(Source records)
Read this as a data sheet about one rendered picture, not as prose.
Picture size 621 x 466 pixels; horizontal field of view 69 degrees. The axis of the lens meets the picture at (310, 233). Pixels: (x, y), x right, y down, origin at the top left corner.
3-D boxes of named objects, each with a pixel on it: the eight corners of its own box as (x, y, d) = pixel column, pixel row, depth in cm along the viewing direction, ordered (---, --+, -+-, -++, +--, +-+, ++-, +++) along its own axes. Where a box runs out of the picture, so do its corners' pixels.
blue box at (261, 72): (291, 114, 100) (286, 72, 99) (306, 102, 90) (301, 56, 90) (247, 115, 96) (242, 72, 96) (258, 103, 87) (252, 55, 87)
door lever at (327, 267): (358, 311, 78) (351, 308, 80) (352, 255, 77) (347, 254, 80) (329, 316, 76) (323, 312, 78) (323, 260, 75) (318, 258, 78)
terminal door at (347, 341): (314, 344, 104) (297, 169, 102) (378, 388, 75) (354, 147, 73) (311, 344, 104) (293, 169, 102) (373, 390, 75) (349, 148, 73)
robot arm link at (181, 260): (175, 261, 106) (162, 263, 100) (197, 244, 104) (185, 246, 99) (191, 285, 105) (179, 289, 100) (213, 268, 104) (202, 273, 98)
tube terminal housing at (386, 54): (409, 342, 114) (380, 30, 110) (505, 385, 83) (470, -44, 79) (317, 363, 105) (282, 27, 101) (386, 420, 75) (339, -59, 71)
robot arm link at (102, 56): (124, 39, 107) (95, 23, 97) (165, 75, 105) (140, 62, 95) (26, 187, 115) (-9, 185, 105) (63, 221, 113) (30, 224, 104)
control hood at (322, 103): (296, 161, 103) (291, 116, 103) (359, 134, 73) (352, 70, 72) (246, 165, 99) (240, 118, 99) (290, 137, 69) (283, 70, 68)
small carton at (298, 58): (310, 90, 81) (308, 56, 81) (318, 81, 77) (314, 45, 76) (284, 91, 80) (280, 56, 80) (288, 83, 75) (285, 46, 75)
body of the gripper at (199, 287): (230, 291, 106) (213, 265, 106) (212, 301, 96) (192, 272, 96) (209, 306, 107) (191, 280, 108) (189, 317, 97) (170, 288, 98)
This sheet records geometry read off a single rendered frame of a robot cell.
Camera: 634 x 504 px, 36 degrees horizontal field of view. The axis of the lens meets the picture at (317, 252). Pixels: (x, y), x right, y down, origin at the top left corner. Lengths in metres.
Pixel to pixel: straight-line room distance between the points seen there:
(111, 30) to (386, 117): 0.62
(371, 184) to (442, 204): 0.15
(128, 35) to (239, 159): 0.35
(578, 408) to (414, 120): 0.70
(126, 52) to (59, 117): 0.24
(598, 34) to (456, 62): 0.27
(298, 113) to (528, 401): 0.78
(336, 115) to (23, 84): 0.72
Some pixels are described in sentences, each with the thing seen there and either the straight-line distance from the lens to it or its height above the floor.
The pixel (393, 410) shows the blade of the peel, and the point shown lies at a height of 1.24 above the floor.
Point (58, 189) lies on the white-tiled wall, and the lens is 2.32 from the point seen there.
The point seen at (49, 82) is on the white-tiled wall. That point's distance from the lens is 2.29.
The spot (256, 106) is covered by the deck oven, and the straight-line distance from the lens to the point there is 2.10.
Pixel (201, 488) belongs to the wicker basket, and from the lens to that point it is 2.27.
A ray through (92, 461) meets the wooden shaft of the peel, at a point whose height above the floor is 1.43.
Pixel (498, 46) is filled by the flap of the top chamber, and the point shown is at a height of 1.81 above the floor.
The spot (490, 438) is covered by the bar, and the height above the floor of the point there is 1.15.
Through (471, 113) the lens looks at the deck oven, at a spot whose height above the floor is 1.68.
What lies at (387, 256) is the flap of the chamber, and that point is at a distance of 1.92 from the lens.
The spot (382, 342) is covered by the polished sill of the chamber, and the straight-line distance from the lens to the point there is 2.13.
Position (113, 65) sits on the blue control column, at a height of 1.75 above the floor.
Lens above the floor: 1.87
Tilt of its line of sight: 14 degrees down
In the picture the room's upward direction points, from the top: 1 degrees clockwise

■ **Work item**
Write out every entry exactly as given.

■ **Answer for this exercise**
Read this as a data sheet about one rendered picture, not as prose.
Picture size 621 x 466 pixels; horizontal field of view 69 degrees. The axis of the lens meets the picture at (310, 233). Pixels: (x, y), x right, y down, origin at the top left corner.
3-D boxes of named objects, each with a pixel on it: the eight corners of its own box as (x, y, d) = pixel column, pixel row, depth in cm along the viewing direction, ordered (---, --+, -+-, -++, +--, +-+, ++-, +++) along its own axes. Where a box runs out of the picture, so do its corners' pixels.
blue box at (261, 72): (291, 114, 100) (286, 72, 99) (306, 102, 90) (301, 56, 90) (247, 115, 96) (242, 72, 96) (258, 103, 87) (252, 55, 87)
door lever at (327, 267): (358, 311, 78) (351, 308, 80) (352, 255, 77) (347, 254, 80) (329, 316, 76) (323, 312, 78) (323, 260, 75) (318, 258, 78)
terminal door at (347, 341): (314, 344, 104) (297, 169, 102) (378, 388, 75) (354, 147, 73) (311, 344, 104) (293, 169, 102) (373, 390, 75) (349, 148, 73)
robot arm link at (181, 260): (175, 261, 106) (162, 263, 100) (197, 244, 104) (185, 246, 99) (191, 285, 105) (179, 289, 100) (213, 268, 104) (202, 273, 98)
tube terminal housing at (386, 54): (409, 342, 114) (380, 30, 110) (505, 385, 83) (470, -44, 79) (317, 363, 105) (282, 27, 101) (386, 420, 75) (339, -59, 71)
robot arm link at (102, 56): (124, 39, 107) (95, 23, 97) (165, 75, 105) (140, 62, 95) (26, 187, 115) (-9, 185, 105) (63, 221, 113) (30, 224, 104)
control hood at (322, 103): (296, 161, 103) (291, 116, 103) (359, 134, 73) (352, 70, 72) (246, 165, 99) (240, 118, 99) (290, 137, 69) (283, 70, 68)
small carton at (298, 58): (310, 90, 81) (308, 56, 81) (318, 81, 77) (314, 45, 76) (284, 91, 80) (280, 56, 80) (288, 83, 75) (285, 46, 75)
body of the gripper at (199, 287): (230, 291, 106) (213, 265, 106) (212, 301, 96) (192, 272, 96) (209, 306, 107) (191, 280, 108) (189, 317, 97) (170, 288, 98)
This sheet records geometry read off a single rendered frame of a robot cell.
Camera: 634 x 504 px, 36 degrees horizontal field of view. The axis of the lens meets the picture at (317, 252). Pixels: (x, y), x right, y down, origin at the top left corner. Lengths in metres.
Pixel to pixel: straight-line room distance between the points seen there:
(111, 30) to (386, 117): 0.62
(371, 184) to (442, 204): 0.15
(128, 35) to (239, 159): 0.35
(578, 408) to (414, 120): 0.70
(126, 52) to (59, 117): 0.24
(598, 34) to (456, 62): 0.27
(298, 113) to (528, 401): 0.78
(336, 115) to (23, 84): 0.72
Some pixels are described in sentences, each with the thing seen there and either the straight-line distance from the lens to it or its height above the floor.
The pixel (393, 410) shows the blade of the peel, and the point shown lies at a height of 1.24 above the floor.
Point (58, 189) lies on the white-tiled wall, and the lens is 2.32 from the point seen there.
The point seen at (49, 82) is on the white-tiled wall. That point's distance from the lens is 2.29.
The spot (256, 106) is covered by the deck oven, and the straight-line distance from the lens to the point there is 2.10.
Pixel (201, 488) belongs to the wicker basket, and from the lens to that point it is 2.27.
A ray through (92, 461) meets the wooden shaft of the peel, at a point whose height above the floor is 1.43.
Pixel (498, 46) is filled by the flap of the top chamber, and the point shown is at a height of 1.81 above the floor.
The spot (490, 438) is covered by the bar, and the height above the floor of the point there is 1.15.
Through (471, 113) the lens looks at the deck oven, at a spot whose height above the floor is 1.68.
What lies at (387, 256) is the flap of the chamber, and that point is at a distance of 1.92 from the lens.
The spot (382, 342) is covered by the polished sill of the chamber, and the straight-line distance from the lens to the point there is 2.13.
Position (113, 65) sits on the blue control column, at a height of 1.75 above the floor.
Lens above the floor: 1.87
Tilt of its line of sight: 14 degrees down
In the picture the room's upward direction points, from the top: 1 degrees clockwise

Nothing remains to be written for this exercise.